A guide to mastering autoscaling in Kubernetes with KEDA
Efficiently managing containerized applications in Kubernetes involves a critical component: autoscaling. This dynamic allocation of resources based on demand is essential for optimizing performance and cost-effectiveness. However, implementing autoscaling can be challenging, especially when integrating external metrics and working with Horizontal Pod Autoscaler (HPA).
This is where Kubernetes Event-driven Autoscaling (KEDA) steps in. With KEDA, autoscaling becomes more flexible and powerful, allowing you to scale your applications based on a wide range of metrics, including Prometheus metrics. This blog will walk you through the process of autoscaling with KEDA and show you how to efficiently scale your applications in a Kubernetes environment.
Why should you autoscale in Kubernetes
The number of containers running an application in a Kubernetes cluster can vary based on demand. Traditionally, this scaling process required manual intervention or tedious scripting, leading to inefficient resource allocation and potential downtime during peak traffic. However, the ability to adjust resource allocation based on autoscaling has been a game-changer. Let’s find out how.
Benefits of autoscaling in Kubernetes
With the ability to automatically adjust resource allocation based on demand, autoscaling in Kubernetes provides the following benefits:
- Improved performance: Autoscaling ensures applications can handle high traffic loads without compromising performance. The applications remain responsive even during peak times by automatically adding resources when needed.

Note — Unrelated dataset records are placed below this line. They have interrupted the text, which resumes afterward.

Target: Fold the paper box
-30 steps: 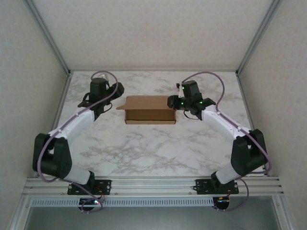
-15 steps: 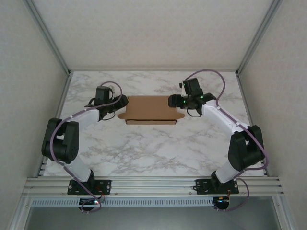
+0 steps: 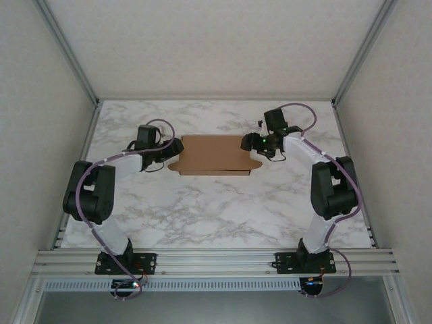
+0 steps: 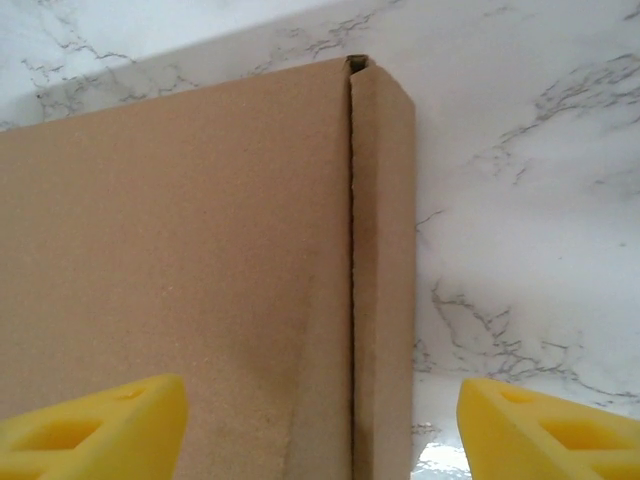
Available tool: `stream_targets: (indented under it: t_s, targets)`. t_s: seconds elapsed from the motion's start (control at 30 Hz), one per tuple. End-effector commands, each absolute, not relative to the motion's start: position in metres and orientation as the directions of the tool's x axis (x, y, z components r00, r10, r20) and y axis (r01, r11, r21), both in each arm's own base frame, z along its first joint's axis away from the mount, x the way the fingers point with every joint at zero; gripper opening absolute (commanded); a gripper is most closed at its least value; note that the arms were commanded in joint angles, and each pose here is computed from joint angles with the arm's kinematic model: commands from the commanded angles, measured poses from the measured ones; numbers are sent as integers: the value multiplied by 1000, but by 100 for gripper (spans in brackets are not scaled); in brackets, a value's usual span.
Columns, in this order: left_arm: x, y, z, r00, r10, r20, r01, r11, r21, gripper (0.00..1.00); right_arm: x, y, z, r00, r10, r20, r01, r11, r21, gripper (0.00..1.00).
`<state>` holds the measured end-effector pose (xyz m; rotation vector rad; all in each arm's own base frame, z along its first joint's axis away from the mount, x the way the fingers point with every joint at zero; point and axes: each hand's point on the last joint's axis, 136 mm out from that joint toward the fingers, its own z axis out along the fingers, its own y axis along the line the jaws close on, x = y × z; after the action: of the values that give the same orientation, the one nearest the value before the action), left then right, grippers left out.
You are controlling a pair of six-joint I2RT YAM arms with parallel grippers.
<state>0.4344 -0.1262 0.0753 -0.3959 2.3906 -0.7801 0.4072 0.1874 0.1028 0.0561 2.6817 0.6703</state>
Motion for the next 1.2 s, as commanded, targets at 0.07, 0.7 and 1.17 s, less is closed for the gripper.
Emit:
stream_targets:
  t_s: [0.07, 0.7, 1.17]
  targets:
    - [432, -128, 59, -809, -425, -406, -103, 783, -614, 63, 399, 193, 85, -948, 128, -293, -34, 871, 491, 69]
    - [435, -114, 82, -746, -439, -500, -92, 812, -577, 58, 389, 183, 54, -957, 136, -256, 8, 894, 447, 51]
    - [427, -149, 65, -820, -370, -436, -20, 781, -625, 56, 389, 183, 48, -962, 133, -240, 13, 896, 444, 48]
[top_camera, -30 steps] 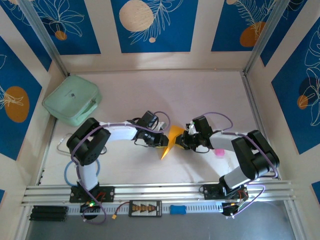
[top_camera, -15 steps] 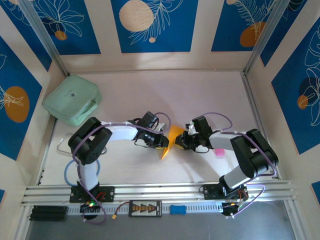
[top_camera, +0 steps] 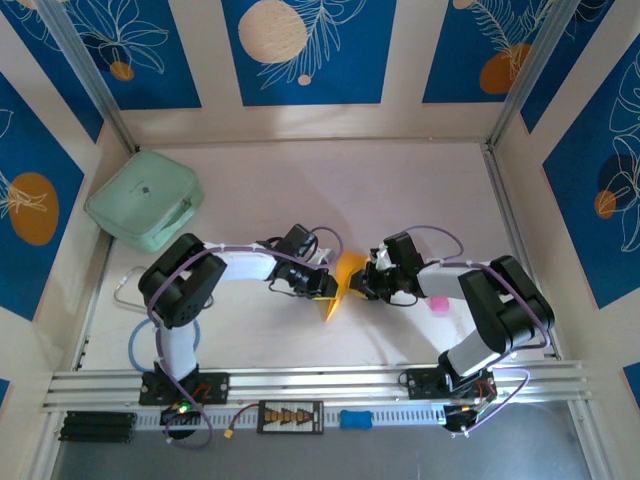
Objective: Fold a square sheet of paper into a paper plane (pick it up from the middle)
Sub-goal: Move the paper plane to the center of the table.
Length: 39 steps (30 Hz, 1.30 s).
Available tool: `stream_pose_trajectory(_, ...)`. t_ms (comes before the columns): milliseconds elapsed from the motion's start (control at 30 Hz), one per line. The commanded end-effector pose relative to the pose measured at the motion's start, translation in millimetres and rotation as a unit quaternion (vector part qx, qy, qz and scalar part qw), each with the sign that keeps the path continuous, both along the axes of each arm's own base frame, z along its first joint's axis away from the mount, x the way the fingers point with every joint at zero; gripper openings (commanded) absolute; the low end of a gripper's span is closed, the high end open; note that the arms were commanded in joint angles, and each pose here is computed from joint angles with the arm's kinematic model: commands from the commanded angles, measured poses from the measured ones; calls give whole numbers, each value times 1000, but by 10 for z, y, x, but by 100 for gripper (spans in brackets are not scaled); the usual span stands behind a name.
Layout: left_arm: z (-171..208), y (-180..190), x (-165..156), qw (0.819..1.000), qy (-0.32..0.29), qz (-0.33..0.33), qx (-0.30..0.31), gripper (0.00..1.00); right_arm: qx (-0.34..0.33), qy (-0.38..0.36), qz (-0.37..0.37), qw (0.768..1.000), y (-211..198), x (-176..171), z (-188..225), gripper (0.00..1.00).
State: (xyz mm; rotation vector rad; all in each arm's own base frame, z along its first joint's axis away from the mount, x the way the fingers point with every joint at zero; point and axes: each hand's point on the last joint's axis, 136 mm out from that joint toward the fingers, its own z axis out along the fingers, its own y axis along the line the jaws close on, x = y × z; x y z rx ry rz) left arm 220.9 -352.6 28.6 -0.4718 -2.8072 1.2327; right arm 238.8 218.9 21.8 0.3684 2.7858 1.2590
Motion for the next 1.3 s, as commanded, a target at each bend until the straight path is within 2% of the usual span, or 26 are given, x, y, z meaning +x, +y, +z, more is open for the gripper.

- Cost optimization: Autoscaling allows for efficient utilization of resources, scaling them up or down as needed. It eliminates the need for overprovisioning, saving costs on unnecessary resources. KEDA can scale down the number of pods to zero if there are no events to process. This is harder to do using the standard HPA, and it helps ensure effective resource utilization and cost optimization, ultimately bringing down the cloud bills.
- Simplified management: Autoscaling eliminates the need for manual intervention, reducing the risk of human error and improving overall operational efficiency.
Introducing KEDA: Autoscaling made easy
KEDA (Kubernetes Event-driven Autoscaling) is an open-source project that simplifies and enhances Kubernetes' autoscaling capabilities. It enables autoscaling based on events instead of the traditional resource utilization metrics. KEDA allows users to your applications dynamically in response to various events, such as message queue length, HTTP requests, or custom metrics emitted by your application. With KEDA, users can use various event sources, including Azure Queue, Kafka, RabbitMQ, Prometheus metrics and more. This flexibility enables the creation of scalable and responsive applications that adapt to different workload patterns.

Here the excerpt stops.